You don't need to enable a whole lot in the /etc/turnserver.conf file to get it running, so here's what I had to change:

# TCP and UDP ports to listen on.
listening-port=3478

# TCP and UDP ports to listen for TLS traffic on.
tls-listening-port=5349

# IP addresses to listen on.  You need at least one, but multiple are supported.
listening-ip=your.servers.ip.address
listening-ip=your.servers.other.ip

# Verbose logs, please.
verbose

# Use fingerprints in TURN messages.
fingerprint

# Use long-term credentials (needed for server integration).
lt-cred-mech

# Turn on secret-based authentication.
use-auth-secret

# Static secret to use for authentication.
static-auth-secret=LoveSexSecretGod

# The default realm to handle traffic for.  This is needed both for the API
# and because we're not configuring a database for this service.
realm=name.of.your.server.example.com

# Log to syslog, because systemd sucks.
syslog

(Incidentally, here's how I extracted only the config options: grep -v '^#' /etc/turnserver.conf | grep -v '^\W*$' | grep -v '^\w$')

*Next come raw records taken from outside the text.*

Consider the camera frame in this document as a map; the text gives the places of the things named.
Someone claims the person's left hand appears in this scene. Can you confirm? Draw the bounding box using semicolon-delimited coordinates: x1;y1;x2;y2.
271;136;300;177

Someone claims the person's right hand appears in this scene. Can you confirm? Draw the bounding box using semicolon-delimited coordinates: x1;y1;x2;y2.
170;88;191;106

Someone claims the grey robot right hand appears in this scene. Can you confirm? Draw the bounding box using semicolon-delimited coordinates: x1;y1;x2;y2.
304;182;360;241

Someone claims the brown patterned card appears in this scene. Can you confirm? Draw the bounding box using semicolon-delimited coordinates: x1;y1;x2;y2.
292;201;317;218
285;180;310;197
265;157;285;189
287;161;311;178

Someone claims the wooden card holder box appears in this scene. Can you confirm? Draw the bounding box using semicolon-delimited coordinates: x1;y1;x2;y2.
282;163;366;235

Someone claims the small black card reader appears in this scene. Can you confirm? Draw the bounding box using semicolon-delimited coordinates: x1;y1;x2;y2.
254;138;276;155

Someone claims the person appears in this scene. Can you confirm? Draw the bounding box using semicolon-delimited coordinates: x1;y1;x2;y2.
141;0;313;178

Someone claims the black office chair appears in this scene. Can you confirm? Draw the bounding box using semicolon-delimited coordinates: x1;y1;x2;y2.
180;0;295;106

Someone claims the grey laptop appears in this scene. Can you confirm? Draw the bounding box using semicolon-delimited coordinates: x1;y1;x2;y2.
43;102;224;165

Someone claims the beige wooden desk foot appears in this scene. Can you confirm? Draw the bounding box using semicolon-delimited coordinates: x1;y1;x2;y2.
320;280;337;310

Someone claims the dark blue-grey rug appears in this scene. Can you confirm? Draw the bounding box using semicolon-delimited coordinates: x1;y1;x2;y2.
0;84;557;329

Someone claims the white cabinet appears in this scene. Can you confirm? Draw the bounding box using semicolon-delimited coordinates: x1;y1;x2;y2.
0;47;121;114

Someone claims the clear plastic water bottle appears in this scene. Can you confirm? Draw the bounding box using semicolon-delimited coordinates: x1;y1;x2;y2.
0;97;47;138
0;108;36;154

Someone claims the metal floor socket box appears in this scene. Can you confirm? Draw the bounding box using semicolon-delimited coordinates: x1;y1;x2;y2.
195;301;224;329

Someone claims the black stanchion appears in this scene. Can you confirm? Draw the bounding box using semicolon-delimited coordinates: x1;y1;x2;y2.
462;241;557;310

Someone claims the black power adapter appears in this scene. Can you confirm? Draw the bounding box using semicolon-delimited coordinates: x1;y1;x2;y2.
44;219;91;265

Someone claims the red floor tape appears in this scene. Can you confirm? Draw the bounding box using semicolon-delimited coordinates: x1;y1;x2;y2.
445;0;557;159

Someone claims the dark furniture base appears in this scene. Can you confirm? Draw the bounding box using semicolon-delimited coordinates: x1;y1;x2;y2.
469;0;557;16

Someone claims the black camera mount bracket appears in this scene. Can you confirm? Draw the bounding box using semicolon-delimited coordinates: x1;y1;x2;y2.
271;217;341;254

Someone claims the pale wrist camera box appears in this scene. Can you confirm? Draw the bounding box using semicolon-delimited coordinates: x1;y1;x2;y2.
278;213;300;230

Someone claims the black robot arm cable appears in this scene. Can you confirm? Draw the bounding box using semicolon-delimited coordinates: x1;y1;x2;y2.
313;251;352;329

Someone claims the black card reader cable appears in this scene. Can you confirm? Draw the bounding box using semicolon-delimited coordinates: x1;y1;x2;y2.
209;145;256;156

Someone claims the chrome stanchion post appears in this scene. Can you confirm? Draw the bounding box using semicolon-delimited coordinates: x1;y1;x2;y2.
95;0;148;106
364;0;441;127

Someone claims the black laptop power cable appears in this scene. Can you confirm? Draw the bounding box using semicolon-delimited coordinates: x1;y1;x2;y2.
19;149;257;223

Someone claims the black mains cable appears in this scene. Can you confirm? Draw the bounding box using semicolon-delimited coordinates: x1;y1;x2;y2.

Edit the /etc/default/coturn file so that it looks like this:

#
# Uncomment it if you want to have the turnserver running as 
# an automatic system service daemon
#
TURNSERVER_ENABLED=1

I have no idea why the packagers thought this was a good idea.

Now let's fire it up:

drwho@jackpoint:~(3) $ sudo systemctl enable coturn.service
drwho@jackpoint:~(3) $ sudo systemctl start coturn.service

One more thing: If you have a firewall running on your box, you need to make coturn accessible from outside.  I forgot to do that and spent an hour troubleshooting it.

drwho@jackpoint:~(3) $ sudo ufw allow Turnserver

(No, I don't know why the package is called coturn, but everything refers to turnserver.)

Now, we reconfigure Synapse a bit by editing the /home/matrix/homeserver.yaml config file.  I'll only list the stuff I had to add or edit to that file below:

...
# URLs of the STUN/TURN server to use.  These should be all on one line.
turn_uris: [ "turn:name.of.your.server.example.com:3478?transport=tcp",
    "turn:name.of.your.server.example.com:3478?transport=udp" ]

# Shared authentication secret. Matches /etc/turnserver.conf.
turn_shared_secret: "LoveSexSecretGod"

# How long a TURN session can last, in ms.
turn_user_lifetime: 86400000

# Are guests allowed to use the TURN server?
# If this is 'false', reliability of VoIP tanks.
turn_allow_guests: true
...

And restart Synapse:

drwho@jackpoint:/home/matrix(3) $ sudo systemctl restart matrix-synapse.service

Any logged in users will probably only notice a one second blip when you do this.  The upshot, however, will be Matrix's VoIP functionality working much more reliably.